Disorder-induced rounding of certain quantum phase transitions

TL;DR

This paper investigates how quenched disorder affects quantum phase transitions with over-damped dynamics, showing that disorder can round the transition and alter the relation between order parameter, coupling, and temperature.

Contribution

It demonstrates that quenched disorder causes rounding of certain quantum phase transitions and modifies the dependence of order parameters and critical temperatures, supported by Lifshitz-tail arguments and simulations.

Findings

Disorder destroys sharp phase transitions by rounding in systems with Ising symmetry.

Order parameter exhibits exponential dependence on coupling due to rare regions.

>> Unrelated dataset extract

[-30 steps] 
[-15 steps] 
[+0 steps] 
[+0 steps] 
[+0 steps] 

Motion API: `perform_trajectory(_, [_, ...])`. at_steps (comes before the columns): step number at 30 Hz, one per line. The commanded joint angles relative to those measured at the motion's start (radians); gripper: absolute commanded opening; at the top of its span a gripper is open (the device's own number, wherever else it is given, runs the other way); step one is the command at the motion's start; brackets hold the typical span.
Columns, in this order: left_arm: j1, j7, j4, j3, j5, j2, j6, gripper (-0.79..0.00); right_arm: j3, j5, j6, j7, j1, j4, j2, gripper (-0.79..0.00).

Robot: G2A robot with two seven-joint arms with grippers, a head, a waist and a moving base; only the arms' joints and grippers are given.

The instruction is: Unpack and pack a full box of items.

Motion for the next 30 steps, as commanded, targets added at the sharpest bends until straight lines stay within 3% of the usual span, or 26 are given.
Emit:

Finite temperature effects restore phase transitions, leading to double-exponential relations.

Abstract

We study the influence of quenched disorder on quantum phase transitions in systems with over-damped dynamics. For Ising order parameter symmetry disorder destroys the sharp phase transition by rounding because a static order parameter can develop on rare spatial regions. This leads to an exponential dependence of the order parameter on the coupling constant. At finite temperatures the static order on the rare regions is destroyed. This restores the phase transition and leads to a double-exponential relation between critical temperature and coupling strength. We discuss the behavior based on Lifshitz-tail arguments and illustrate the results by simulations of a model system.